| Required action |
The lines below must be transcribed exactly as given, with the images removed.

(Dataset extract begins)

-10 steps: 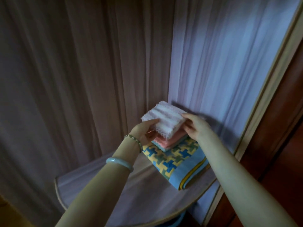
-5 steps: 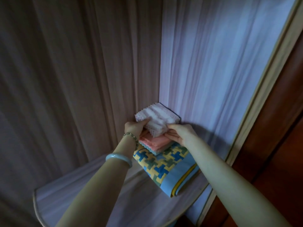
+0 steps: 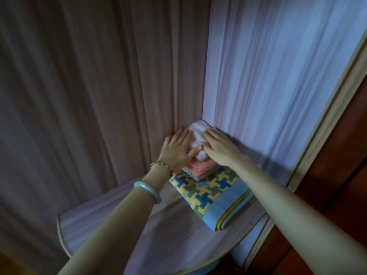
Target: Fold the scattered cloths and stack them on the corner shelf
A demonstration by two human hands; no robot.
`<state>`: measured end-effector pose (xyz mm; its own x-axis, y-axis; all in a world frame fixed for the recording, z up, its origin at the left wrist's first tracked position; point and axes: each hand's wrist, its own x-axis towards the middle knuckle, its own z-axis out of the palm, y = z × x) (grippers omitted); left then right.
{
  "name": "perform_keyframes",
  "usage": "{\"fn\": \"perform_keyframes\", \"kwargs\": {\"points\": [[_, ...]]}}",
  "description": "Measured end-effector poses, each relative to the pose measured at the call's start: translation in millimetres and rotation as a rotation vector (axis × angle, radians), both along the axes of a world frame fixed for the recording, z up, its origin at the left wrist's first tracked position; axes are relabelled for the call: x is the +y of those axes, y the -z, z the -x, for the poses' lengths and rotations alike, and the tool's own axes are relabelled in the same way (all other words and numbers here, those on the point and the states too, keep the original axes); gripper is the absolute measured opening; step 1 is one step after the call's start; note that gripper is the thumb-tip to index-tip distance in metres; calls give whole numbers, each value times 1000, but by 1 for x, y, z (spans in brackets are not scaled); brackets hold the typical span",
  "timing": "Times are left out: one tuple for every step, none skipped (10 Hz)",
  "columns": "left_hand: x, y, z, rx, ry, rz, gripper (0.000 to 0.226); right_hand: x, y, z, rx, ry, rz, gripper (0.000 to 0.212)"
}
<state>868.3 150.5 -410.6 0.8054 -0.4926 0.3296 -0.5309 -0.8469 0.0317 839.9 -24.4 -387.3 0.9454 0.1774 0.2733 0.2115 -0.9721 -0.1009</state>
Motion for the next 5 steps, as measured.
{"fn": "perform_keyframes", "kwargs": {"points": [[0, -3, 4, 0, -14, 55, 107, 0, -1, 5, -50, 13, -53, 56], [3, -6, 7, -37, 6, 41, 104, -1, 5, 12, -74, 48, -45, 61], [5, 1, 7, -16, -2, -39, 116, 1, 17, 19, 21, 53, -18, 61], [9, -6, 15, 1, 3, -26, 114, 4, 10, 23, 2, 76, -53, 64], [24, -21, 30, -46, -4, 20, 108, 8, -8, 39, -27, 93, -84, 70]]}}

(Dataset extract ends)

| Answer to the exercise |
-10 steps: 
-5 steps: 
+0 steps: 
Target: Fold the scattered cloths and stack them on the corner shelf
A demonstration by two human hands; no robot.
`<state>`: measured end-effector pose (xyz mm; its own x-axis, y-axis; all in a world frame fixed for the recording, z up, its origin at the left wrist's first tracked position; point and axes: each hand's wrist, its own x-axis towards the middle knuckle, its own z-axis out of the palm, y = z × x) (grippers omitted); left then right.
{
  "name": "perform_keyframes",
  "usage": "{\"fn\": \"perform_keyframes\", \"kwargs\": {\"points\": [[_, ...]]}}",
  "description": "Measured end-effector poses, each relative to the pose measured at the call's start: translation in millimetres and rotation as a rotation vector (axis × angle, radians), both along the axes of a world frame fixed for the recording, z up, its origin at the left wrist's first tracked position; axes are relabelled for the call: x is the +y of those axes, y the -z, z the -x, for the poses' lengths and rotations alike, and the tool's own axes are relabelled in the same way (all other words and numbers here, those on the point and the states too, keep the original axes); gripper is the absolute measured opening; step 1 is one step after the call's start; note that gripper is the thumb-tip to index-tip distance in metres; calls give whole numbers, each value times 1000, but by 1 for x, y, z (spans in brackets are not scaled); brackets hold the typical span",
  "timing": "Times are left out: one tuple for every step, none skipped (10 Hz)",
  "columns": "left_hand: x, y, z, rx, ry, rz, gripper (0.000 to 0.226); right_hand: x, y, z, rx, ry, rz, gripper (0.000 to 0.212)"
}
<state>868.3 150.5 -410.6 0.8054 -0.4926 0.3296 -0.5309 -0.8469 0.0317 839.9 -24.4 -387.3 0.9454 0.1774 0.2733 0.2115 -0.9721 -0.1009</state>
Motion for the next 5 steps, as measured.
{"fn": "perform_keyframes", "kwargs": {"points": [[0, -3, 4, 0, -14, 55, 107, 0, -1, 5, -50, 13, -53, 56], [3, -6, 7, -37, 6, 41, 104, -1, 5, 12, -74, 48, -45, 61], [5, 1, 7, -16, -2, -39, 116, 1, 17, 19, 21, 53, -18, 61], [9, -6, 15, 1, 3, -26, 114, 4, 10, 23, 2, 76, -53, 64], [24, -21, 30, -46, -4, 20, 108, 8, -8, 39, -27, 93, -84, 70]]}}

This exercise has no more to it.